Anyway, I picked up three books from their lousy selection. And boy was my selection weird!

'Tis by Frank McCourt
Imzadi by Peter David
Atlas Shrugged by Ayn Rand

I would have thought that the librarian would have looked at my selection, done a double-take, and politely asked me if I had some problems. But no, she smiled blandly at me without seeing. I feel like I'm in Restoree (by Anne McCaffrey) which I'm also *finally* reading at the moment after picking it up at a used bookstore last summer.

Anyways, I wanted to read 'Tis because I've read Angela's Ashes and - I don't want to say liked because that would imply liking the contents which aren't the most likeable thing in the world, after all, they were hard times - enjoyed the writing style immensely. Imzadi was out of curiousity. I've shelved the damn thing enough times and I keep reading references to it (Jim on Delta Blues! ARRRRRGGGHHHH!!!!) and I just kept wondering, so well, there ya go. And of course Atlas Shrugged is to . . . uh . . . improve my mind? Hey, I liked Fountainhead after the first 100 pages or so, but I don't really know if I can take reading the objectivist bible. Especially since it's 1074 pages long. I love to read but unless I start liking the contents fairly quickly I might lose interest. I put Fountainhead aside for MONTHS after starting it, after all and finally finished it because I was reading it for school. But Rourke and Dominique are cool, so there!

So I've read the beginning of Imzadi and skipped through bits of the middle and flipped to the end like the bad, bad girl I am. But I *always* read the end first and it has GOT to stop! And I was working my way quite studiously through the beginning of 'Tis, but was bad and skimmed the last two pages. Dangit! The only book whose ending I haven't read is Atlas Shrugged which I haven't looked at. And I *did* look at Restoree's ending a year ago . . . but I forgot it already. And I'm bound and determined NOT to look.

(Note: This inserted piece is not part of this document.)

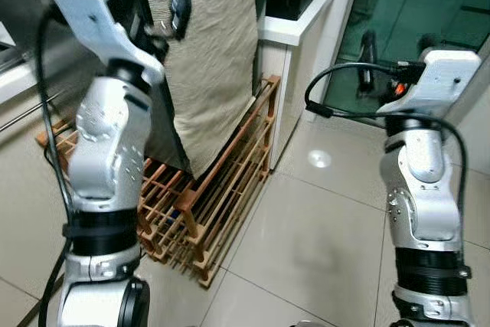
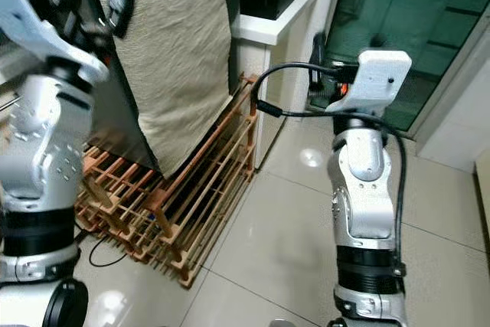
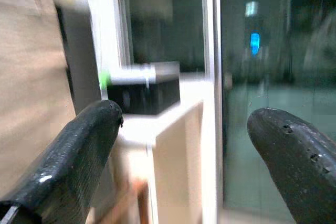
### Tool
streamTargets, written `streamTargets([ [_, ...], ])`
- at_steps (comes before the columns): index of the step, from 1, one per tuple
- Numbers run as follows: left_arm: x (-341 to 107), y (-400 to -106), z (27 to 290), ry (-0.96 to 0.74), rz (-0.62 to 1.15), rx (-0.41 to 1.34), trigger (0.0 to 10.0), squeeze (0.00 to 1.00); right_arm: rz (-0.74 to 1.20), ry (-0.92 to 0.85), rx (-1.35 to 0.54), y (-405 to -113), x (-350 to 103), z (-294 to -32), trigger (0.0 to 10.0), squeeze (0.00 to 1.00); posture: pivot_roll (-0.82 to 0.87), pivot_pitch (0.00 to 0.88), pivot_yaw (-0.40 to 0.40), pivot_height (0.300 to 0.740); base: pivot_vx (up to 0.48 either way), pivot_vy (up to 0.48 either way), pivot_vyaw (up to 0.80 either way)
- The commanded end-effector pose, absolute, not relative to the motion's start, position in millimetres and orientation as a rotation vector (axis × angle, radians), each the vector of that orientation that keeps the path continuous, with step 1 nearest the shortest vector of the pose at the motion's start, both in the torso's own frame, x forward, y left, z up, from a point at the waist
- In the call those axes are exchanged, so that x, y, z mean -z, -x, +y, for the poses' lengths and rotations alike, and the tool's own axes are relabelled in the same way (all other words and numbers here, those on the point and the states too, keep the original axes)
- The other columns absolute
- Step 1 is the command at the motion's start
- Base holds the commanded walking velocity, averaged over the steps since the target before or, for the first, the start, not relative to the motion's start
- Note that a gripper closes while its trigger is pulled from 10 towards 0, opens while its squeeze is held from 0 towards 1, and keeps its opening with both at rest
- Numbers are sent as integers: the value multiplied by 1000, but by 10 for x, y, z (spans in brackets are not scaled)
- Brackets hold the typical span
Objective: Restocking fridge
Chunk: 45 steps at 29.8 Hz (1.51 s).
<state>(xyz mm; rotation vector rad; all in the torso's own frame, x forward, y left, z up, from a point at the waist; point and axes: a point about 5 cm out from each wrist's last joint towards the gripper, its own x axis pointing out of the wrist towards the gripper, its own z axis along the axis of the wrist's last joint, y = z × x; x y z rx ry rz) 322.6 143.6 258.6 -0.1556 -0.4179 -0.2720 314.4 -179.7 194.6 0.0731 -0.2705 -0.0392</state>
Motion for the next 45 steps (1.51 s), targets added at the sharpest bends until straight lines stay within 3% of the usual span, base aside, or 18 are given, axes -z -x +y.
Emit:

I'm going to have to practice driving tomorrow. :( I don't want to! I'm afraid of crashing and burning! I'm afraid of getting in an accident. I'm afraid of bad drivers! I don't mind airplanes or boats or trains or buses or subways . . . I don't mind placing my life in other people's hands, but when I'm in charge and responsible . . . It's SCARY!!! And I don't wanna get yelled at by my dad. *Sigh*

I wrote Oneechan back and I hope she gets my e-mail and finds time to de-stress. And don't worry about the beginning of this post. I just . . . get like that sometimes.

DBZ update: Piccolo's "death" yesterday was overly dramatic . . . come on, the stiff arm sinking beneath the waves?! And #17 was just STUPID today! "The world will be our playground!" Sluuuuuurrrrrp. Cell was REALLY disturbing yesterday when he said to #18 approximately, "Ah, my little peach. I will gobble you up!" But #17's reactions to Piccolo's "death" had me going WTH?! You're calling CELL a beast for doing what YOU were going to do?! And then I had disturbing images of #17xPiccolo slash. It was scary . . .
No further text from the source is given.